As for the article itself, i say good. Im glad Microsoft, LG etc are copying features and ideas from the iPhone, it means that everyone benefits from the innovations the iPhone brings. Not innovations of being the first to the market, but the innovations of implementing these technologies in an easy to use package.
As many people have said there is room in the market so one product doesn’t have to kill another, there is room for them both to exist. I would say the loosing would be if a product is removed from the market as we loose a chunk of competition.
Boot Camp for iPhone!
Honestly. How can anybody say “copying the iPhone”? The iPhone platform is very young, Apple had to copy everything from other companies (including Microsoft).
Edited 2007-12-18 10:19
2007-12-18 1:16 pmrb2k
OSX isn’t very young…
2007-12-19 1:39 pmmono
“OSX isn’t very young…”
The iPhone version of OS X is very young (GUI borrows a lot of things from other solutions).
Edited 2007-12-19 13:41
Apple does not really innovates.
These people are just very good at what they do and they bring products that actually look like they where made nowadays and not 3 (Microsoft) or 5 (Nokia) years ago.
As for the technology specs being several years old that might be true. But the iPhone still is the snappiest smartphone I ever used and it really feels like every other competitors are several years behind.
As an aside, beside the true 3d acceleration in the device, the cpu is also running at a very modest 620mhz. Talk about lagging behind…
I am glad to hear they are making the UI easier, but that is not why people are buying the iPhone now is it? MY friends who have the iPhone DO love the simplicity of the UI, but its the design of the device that is the killer feature it seems.

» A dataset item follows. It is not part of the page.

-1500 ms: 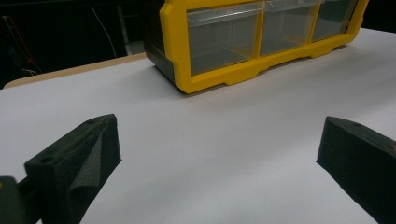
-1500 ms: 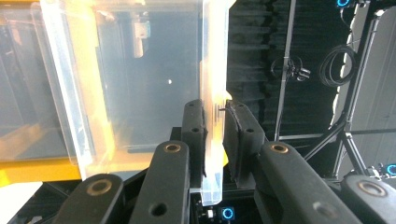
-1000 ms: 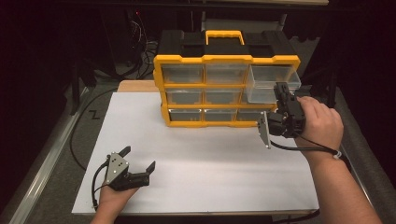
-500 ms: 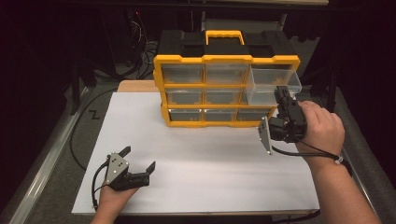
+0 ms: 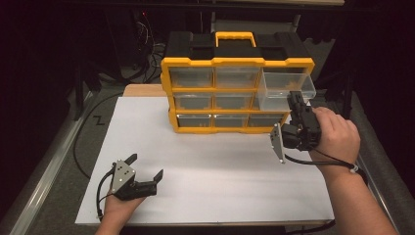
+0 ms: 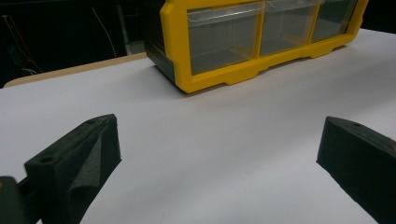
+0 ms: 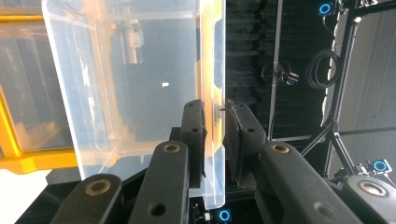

It doesn’t help if the windows mobile is a exact copy of the iPhone software if the device itself looks and feels like shit…but its a step in the right direction at least…unless they at the same time kills the power of windows mobile.
I like Windows Mobile as far as the OS goes – I don’t think it’s unintuitive and what MS is doing is definitely going to improve it a lot from the sounds of it. My only problem with current Windows Mobiles phones is the devices themselves – it’s always something missing or they are just god awful (call me a snob but I like my phone to look decent at least – but that’s not MS’s fault though).
Also, why do people constantly say that Microsoft is copying Apple – that is total B.S. IMO – do you think their R&D department has been sleeping and just now woke up with the release of the iPhone. I am almost positive that a lot of the things they are introducing in their new versions have been cooking for some time. I am sure that they will take some notice from the iPhone but generally they seem to follow their own route. To me current Windows Mobile devices resemble Vista much more than anything and their future ones seem to keep that direction while introducing a lot more mobile-centric features and ideas.
All that being said, I am still biggest fan of the S60 system as I think it’s still the best thought out system for mobile phones and I am eagerly awaiting to see what Nokia will do with their S60 Touch UI. I’m sure the 1st generation devices will be very rough around the edges but from what I’ve read about prototypes and from various blogs it sounds like they’re on the right track. Their software ecosystem is already pretty healthy and if they don’t break compatibility too bad, it should all be good in Symbian land.
I’d approach the statement that iPhone has overtaken Windows CE in terms of browsing marketshare with skepticism, there is no methodology on how they collected that data and in general it seems to be pretty random.
I mean what the hell is a ‘hiptop’? And don’t tell me that there are more hiptop users than S60 users. Maybe this just for the US, but no way do ‘hiptop’ users have a larger presence on the net than S60 users.
People who get S60 phones tend to know what they are doing and use the features of their phones.